- **WORK TASK**
Reproduce word for word, from the entries below, the line with "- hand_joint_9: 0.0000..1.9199", the line with "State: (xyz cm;", and every line between them, and nothing more.

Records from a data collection
──────────

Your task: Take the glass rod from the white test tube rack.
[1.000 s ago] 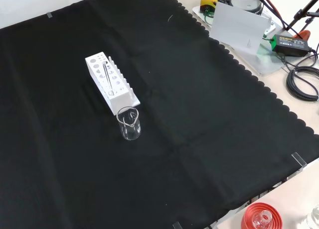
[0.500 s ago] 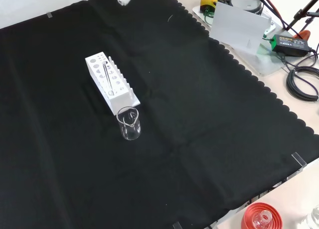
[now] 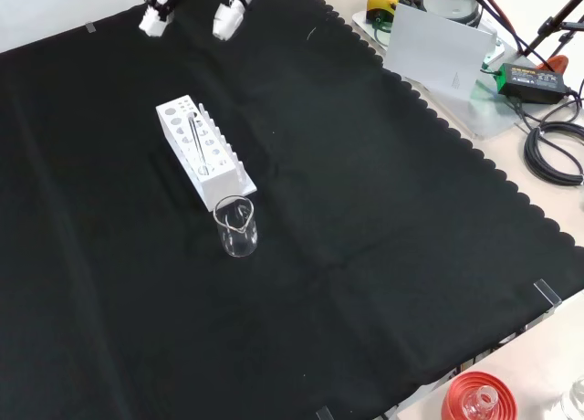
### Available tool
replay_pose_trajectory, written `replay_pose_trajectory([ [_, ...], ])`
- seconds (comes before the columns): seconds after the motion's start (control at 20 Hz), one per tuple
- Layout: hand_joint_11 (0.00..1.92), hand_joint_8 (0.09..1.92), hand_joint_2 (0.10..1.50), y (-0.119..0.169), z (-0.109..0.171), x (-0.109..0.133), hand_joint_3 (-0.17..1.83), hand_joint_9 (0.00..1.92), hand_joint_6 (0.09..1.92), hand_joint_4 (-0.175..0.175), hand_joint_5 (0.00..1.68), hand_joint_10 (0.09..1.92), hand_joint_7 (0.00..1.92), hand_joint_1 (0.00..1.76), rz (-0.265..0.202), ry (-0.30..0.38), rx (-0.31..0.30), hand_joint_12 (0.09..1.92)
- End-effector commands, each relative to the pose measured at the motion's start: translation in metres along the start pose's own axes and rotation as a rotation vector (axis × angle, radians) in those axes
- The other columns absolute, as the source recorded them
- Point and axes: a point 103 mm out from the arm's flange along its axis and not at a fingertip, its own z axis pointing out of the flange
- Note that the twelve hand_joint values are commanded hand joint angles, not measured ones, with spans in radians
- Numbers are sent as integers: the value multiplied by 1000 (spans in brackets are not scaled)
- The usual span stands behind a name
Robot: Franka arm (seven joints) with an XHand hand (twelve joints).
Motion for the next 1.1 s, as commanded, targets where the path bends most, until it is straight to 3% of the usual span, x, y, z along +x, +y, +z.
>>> replay_pose_trajectory([
  [0.05, 439, 780, 1109, 15, 13, 1, -175, 586, 87, -23, 376, 805, 358, 576, -3, 6, 17, 1389],
  [1.1, 444, 776, 1133, 44, 64, 6, -175, 586, 87, -33, 404, 798, 360, 568, -29, 3, 88, 1383],
])
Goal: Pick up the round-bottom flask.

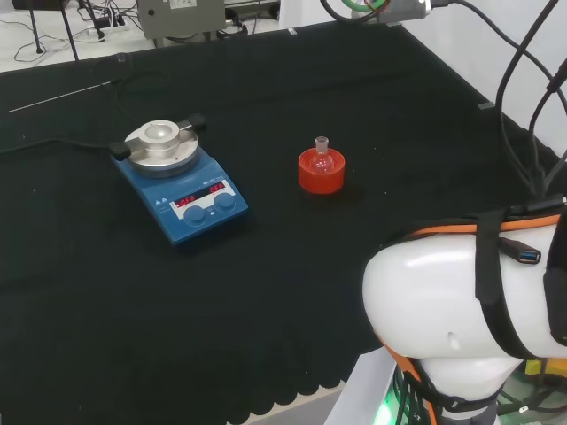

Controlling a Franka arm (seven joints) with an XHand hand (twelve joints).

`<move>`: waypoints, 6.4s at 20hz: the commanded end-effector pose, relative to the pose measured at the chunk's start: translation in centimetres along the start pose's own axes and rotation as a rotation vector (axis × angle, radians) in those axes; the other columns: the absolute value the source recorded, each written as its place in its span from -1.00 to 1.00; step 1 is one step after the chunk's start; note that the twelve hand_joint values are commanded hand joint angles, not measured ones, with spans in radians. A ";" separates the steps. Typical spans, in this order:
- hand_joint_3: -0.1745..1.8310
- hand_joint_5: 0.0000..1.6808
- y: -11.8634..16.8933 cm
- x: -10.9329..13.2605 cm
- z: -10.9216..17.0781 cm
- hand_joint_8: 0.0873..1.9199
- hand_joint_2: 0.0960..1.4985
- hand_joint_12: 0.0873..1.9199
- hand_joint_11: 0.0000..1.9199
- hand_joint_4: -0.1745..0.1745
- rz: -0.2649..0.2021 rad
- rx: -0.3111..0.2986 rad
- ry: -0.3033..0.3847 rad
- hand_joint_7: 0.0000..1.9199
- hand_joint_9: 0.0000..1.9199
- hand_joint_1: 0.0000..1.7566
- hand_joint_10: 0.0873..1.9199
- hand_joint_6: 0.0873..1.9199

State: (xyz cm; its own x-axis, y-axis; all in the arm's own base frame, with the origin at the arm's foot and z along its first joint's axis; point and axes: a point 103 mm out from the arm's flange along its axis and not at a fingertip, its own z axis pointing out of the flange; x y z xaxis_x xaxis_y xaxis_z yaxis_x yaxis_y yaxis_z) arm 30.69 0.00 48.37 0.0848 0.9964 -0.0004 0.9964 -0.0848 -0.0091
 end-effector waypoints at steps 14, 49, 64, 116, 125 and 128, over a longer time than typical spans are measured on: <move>-0.52 -0.56 0.8 -0.2 1.5 -0.51 0.69 -0.03 -1.00 -0.13 0.036 0.009 -0.019 -0.90 -0.86 -0.87 -0.35 -1.00; -0.65 -0.48 13.0 -8.1 23.3 -0.37 0.33 0.19 -1.00 -0.34 0.210 0.095 0.224 -0.80 -0.68 -0.35 -0.27 -1.00; -0.45 -0.38 13.7 -9.2 31.4 -0.31 0.07 0.24 -1.00 -0.40 0.230 0.144 0.252 -0.79 -0.65 -0.20 -0.27 -1.00; -0.18 -0.33 15.9 -8.7 38.6 -0.32 -0.30 0.38 -1.00 -0.37 0.242 0.105 0.330 -0.76 -0.66 0.06 -0.27 -0.36; -0.16 -0.27 16.2 -9.0 38.8 -0.31 -0.31 0.41 -1.00 -0.40 0.239 0.091 0.325 -0.75 -0.64 0.09 -0.26 -0.28; -0.16 -0.20 16.3 -9.2 38.8 -0.31 -0.30 0.42 -0.99 -0.42 0.236 0.089 0.333 -0.75 -0.62 0.10 -0.27 -0.24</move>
State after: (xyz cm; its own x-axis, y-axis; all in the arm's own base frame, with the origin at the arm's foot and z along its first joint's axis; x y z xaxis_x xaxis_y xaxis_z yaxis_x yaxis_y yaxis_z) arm 45.71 -10.42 9.60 0.3271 0.8928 0.3096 0.9445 -0.2984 -0.1373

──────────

- **OUTPUT OF THE EXERCISE**
- hand_joint_9: 0.0000..1.9199
- hand_joint_1: 0.0000..1.7566
- hand_joint_10: 0.0873..1.9199
- hand_joint_6: 0.0873..1.9199

State: (xyz cm; its own x-axis, y-axis; all in the arm's own base frame, with the origin at the arm's foot and z along its first joint's axis; point and axes: a point 103 mm out from the arm's flange along its axis and not at a fingertip, its own z axis pointing out of the flange; x y z xaxis_x xaxis_y xaxis_z yaxis_x yaxis_y yaxis_z) arm 30.69 0.00 48.37 0.0848 0.9964 -0.0004 0.9964 -0.0848 -0.0091

As written, the answer is complete.